Many students choose classes to simply fill requirements, and some University of Minnesota undergraduates are no exception.
Results from a spring survey of more than 315,000 students in 541 colleges nationwide showed just over half of first-year students felt “highly challenged” in courses. The study, called the National Survey of Student Engagement, collects data about student learning habits.
Maddy Vieths, a graphic design freshman at the University, said she felt one of her required College of Design courses wasn’t challenging enough.
“It’s kind of like the joke of all design students,” Vieths said. “I’ve never heard anyone say anything positive about that class.”
The class had weekly assignments that frustrated the students instead of motivating them, she said. The assignments restricted creativity and led many students to turn in similar work, Vieths said.
The University stopped participating in NSSE surveys six years ago, but it still uses another survey that reveals similar findings, said Bob McMaster, vice provost and dean of undergraduate education.
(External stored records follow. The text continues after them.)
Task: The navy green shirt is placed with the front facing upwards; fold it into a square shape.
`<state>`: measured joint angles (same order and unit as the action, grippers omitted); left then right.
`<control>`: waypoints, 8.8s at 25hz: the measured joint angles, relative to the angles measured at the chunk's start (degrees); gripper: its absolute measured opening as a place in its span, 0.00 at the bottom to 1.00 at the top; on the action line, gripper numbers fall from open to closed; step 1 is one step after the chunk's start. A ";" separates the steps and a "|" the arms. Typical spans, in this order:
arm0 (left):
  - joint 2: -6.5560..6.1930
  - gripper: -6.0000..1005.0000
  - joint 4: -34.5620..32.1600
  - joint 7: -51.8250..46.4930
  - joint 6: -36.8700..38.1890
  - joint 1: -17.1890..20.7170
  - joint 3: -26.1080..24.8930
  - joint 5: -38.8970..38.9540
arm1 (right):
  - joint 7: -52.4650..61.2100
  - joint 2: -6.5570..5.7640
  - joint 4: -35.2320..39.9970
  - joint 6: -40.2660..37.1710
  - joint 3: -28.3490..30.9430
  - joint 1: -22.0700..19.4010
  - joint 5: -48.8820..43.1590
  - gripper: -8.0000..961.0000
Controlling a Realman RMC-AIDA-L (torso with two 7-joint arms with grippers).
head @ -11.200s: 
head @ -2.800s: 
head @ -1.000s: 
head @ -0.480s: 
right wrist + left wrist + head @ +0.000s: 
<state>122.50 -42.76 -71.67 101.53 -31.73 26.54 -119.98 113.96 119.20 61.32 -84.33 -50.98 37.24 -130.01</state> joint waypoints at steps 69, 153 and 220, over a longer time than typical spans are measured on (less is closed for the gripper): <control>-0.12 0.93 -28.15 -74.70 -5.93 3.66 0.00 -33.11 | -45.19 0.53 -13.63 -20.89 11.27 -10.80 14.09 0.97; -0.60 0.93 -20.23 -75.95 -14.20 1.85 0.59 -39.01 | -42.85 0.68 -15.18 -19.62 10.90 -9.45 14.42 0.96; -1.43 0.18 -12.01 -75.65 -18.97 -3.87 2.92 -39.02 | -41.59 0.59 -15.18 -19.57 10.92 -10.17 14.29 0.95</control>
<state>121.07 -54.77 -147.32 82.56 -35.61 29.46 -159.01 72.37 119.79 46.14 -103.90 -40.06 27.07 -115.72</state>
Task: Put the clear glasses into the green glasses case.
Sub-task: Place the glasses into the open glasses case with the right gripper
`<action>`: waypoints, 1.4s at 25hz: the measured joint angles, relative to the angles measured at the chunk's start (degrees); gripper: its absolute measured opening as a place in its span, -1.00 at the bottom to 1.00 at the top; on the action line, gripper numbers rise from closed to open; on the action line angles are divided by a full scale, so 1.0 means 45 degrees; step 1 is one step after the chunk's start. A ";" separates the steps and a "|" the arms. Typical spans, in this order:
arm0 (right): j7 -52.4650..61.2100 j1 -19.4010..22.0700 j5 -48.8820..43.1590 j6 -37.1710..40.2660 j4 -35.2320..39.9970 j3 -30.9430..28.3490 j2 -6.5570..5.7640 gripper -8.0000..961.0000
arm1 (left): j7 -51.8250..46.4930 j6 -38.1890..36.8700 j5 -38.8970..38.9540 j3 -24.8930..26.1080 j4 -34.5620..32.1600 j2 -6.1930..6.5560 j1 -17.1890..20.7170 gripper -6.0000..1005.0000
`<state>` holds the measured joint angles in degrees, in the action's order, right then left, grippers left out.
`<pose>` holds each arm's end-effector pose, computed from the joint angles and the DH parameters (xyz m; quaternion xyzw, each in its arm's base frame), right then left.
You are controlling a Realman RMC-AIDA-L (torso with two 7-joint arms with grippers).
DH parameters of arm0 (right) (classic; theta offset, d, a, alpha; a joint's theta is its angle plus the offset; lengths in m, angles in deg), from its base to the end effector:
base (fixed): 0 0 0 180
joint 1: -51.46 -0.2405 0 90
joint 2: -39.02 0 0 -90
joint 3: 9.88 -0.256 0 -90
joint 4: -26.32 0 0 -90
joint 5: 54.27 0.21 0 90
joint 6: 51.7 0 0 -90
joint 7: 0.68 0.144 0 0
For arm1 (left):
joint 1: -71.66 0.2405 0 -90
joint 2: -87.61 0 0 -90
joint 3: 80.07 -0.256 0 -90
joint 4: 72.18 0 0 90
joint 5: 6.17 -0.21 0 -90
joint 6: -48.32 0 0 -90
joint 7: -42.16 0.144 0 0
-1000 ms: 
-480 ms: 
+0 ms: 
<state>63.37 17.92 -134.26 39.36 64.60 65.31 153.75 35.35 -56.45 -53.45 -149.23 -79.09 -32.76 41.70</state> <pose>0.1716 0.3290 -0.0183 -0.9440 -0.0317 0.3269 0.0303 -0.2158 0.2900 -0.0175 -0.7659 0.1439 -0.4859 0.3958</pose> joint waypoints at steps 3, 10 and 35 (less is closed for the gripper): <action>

The University of California-Berkeley started the newer survey, called Student Experience in the Research University survey, for large research universities like the University of Minnesota, McMaster said.
The SERU survey in 2014 found 59 percent of students on campus chose more challenging courses, even if they could lower their GPA, he said.
The study also showed that about 50 percent of students tried harder in class when professors had higher standards, McMaster said.
“What that tells me is that over 50 percent of our students thought that because of the quality of the faculty member, it motivated them to step up their game,” he said.
Computer science freshman John Gebell, enrolled in a public speaking course this fall to fill school requirements.
“I did not feel very challenged in this course,” Gebell said. “In fact, the reason I took this class was that I knew it would be easy.”
He said the course wasn’t rigorous enough or valuable to him.
“The class felt inadequate by the extreme leniency in the grading,” Gebell said.